Soviet-Israeli historian and military official (1926–2021)

Yitzhak Arad (יצחק ארד; né Icchak Rudnicki; November 11, 1926 – May 6, 2021) was an Israeli historian, author, IDF brigadier general and Soviet partisan. He also served as Yad Vashem's director from 1972 to 1993, and specialised in the history of the Holocaust.

== Names ==
He was born Icchak Rudnicki, later adopting the Hebrew surname Arad (ארד). During World War II, he was known as Tolya (Russian diminutive for Anatoly) in the underground and among the partisans.

== Early life ==
Arad was born Icchak Rudnicki on November 11, 1926, in what was then Święciany in the Second Polish Republic (now Švenčionys, Lithuania). In his youth, he belonged to the Zionist youth movement Ha-No'ar ha-Tsiyyoni.

== World War II ==
According to Arad's 1993 interview with Harry J. Cargas, he was active in the ghetto underground movement from 1942 to 1944.

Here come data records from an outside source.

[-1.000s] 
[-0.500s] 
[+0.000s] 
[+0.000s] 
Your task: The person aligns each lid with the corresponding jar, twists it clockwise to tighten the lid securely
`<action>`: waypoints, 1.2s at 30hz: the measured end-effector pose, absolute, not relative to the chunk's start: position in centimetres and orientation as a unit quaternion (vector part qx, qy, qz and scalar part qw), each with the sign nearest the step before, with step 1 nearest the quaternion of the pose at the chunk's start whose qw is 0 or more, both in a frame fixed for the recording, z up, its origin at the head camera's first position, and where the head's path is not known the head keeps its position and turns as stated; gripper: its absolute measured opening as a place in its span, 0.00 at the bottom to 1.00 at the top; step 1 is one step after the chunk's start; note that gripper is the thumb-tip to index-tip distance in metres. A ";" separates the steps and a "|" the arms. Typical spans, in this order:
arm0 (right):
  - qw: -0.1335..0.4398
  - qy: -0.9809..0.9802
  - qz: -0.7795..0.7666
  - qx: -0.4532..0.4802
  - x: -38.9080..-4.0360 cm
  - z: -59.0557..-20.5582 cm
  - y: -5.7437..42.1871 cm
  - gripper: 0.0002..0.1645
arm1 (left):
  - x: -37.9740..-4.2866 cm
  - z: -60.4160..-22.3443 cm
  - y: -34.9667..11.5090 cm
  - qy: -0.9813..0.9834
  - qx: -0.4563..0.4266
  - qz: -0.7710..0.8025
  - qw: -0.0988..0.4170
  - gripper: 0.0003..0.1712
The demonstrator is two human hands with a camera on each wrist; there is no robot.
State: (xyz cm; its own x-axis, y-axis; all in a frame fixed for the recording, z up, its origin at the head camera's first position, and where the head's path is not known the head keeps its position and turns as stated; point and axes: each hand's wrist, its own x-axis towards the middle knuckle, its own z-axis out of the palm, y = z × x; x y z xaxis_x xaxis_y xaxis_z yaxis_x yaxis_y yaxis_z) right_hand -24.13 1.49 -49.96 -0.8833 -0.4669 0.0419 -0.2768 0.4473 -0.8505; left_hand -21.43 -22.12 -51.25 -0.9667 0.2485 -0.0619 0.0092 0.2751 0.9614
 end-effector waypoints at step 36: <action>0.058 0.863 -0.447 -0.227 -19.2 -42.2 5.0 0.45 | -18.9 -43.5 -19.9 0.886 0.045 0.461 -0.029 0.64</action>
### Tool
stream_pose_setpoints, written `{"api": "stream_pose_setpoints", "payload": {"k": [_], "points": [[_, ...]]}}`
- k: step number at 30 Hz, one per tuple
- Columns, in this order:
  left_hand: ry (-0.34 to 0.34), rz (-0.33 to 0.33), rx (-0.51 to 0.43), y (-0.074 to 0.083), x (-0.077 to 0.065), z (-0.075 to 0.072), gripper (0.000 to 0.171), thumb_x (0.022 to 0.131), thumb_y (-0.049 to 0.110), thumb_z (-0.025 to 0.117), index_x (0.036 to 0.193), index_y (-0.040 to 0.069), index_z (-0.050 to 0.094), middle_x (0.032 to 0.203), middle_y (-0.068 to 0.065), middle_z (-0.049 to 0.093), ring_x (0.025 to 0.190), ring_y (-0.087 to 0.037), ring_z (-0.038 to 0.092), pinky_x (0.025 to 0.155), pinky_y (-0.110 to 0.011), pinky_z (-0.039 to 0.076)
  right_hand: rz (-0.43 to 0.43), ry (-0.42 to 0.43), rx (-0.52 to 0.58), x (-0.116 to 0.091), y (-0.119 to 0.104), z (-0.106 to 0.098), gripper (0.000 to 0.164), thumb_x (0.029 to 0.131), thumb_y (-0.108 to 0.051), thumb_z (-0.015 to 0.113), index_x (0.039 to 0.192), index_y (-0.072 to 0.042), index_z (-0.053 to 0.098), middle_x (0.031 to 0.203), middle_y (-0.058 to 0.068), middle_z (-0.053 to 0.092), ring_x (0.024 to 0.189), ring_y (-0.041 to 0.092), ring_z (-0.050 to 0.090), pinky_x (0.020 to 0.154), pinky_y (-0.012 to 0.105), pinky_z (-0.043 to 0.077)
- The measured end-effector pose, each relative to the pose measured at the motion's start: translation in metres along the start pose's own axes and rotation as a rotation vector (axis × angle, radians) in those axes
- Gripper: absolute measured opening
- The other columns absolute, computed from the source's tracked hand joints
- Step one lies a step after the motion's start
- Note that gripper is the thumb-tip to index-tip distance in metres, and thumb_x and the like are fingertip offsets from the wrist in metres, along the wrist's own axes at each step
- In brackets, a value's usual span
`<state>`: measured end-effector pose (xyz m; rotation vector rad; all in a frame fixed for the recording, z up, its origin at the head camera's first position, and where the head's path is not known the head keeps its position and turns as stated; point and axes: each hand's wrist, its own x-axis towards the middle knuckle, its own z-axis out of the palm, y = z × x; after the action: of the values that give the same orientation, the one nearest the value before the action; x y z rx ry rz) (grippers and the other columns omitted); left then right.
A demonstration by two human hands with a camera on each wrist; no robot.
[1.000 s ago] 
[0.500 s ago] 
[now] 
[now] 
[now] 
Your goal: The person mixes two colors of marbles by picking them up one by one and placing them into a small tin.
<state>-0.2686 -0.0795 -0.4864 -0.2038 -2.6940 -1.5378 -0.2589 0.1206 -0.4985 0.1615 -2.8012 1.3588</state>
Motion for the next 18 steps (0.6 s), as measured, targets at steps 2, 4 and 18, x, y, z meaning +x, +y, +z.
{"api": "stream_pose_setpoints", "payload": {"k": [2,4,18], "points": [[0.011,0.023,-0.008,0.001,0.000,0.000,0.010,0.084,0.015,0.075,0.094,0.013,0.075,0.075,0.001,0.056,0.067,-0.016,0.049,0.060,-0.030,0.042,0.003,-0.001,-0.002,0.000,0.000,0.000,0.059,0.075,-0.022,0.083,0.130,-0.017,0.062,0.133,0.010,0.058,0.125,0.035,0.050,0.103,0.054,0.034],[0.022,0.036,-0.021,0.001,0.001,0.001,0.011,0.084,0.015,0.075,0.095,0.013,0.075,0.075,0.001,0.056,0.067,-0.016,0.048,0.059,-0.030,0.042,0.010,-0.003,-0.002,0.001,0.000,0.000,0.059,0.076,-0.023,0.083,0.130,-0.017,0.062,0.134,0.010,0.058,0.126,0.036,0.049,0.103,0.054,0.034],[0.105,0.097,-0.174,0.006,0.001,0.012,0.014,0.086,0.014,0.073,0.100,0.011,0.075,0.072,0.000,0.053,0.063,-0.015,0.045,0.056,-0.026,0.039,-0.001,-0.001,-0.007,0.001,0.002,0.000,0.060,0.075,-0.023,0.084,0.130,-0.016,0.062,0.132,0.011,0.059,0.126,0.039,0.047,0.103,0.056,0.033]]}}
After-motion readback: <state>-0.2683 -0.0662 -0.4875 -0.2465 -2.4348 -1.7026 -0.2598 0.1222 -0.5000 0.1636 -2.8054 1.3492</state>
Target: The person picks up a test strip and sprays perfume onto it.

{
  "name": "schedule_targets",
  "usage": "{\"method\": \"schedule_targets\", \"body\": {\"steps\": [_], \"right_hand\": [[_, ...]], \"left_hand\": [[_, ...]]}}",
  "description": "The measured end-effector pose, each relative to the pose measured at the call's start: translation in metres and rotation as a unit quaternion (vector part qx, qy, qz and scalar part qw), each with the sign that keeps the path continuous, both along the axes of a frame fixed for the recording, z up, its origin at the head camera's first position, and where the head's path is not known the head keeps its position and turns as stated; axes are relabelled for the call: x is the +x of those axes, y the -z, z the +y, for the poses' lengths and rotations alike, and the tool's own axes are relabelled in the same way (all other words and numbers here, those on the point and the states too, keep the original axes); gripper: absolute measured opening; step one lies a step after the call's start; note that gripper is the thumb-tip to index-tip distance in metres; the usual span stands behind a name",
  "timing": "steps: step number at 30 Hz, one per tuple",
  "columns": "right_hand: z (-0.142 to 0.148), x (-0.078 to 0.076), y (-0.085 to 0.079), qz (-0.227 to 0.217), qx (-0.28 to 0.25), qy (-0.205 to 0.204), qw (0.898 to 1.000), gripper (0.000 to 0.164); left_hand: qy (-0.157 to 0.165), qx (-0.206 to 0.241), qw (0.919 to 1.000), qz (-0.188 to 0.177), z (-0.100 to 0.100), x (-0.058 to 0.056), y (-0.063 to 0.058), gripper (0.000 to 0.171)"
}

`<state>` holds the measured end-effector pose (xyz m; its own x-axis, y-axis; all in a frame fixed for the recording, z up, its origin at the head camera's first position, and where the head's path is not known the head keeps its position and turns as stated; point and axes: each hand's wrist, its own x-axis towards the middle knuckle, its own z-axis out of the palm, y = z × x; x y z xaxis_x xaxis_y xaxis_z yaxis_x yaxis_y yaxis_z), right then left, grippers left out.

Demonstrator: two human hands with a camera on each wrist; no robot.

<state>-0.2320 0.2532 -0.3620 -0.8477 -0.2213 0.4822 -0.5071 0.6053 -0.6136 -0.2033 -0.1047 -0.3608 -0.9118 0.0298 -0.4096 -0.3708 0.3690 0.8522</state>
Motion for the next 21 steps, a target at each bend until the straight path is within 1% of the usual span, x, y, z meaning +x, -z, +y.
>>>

In February 1943, he joined the Soviet partisan Markov Brigade, a mostly non-Jewish unit in which he suffered from antisemitism. Apart from a foray infiltrating the Vilna Ghetto in April 1943 to meet with underground leader Abba Kovner, he stayed with the Soviet partisans until the end of the war, fighting the Germans, partaking in the mining of trains and ambushes around the Naroch Forest (now Belarus). "The official attitude of the Soviet partisan movement was that there was no place for Jewish units" acting independently, said Arad.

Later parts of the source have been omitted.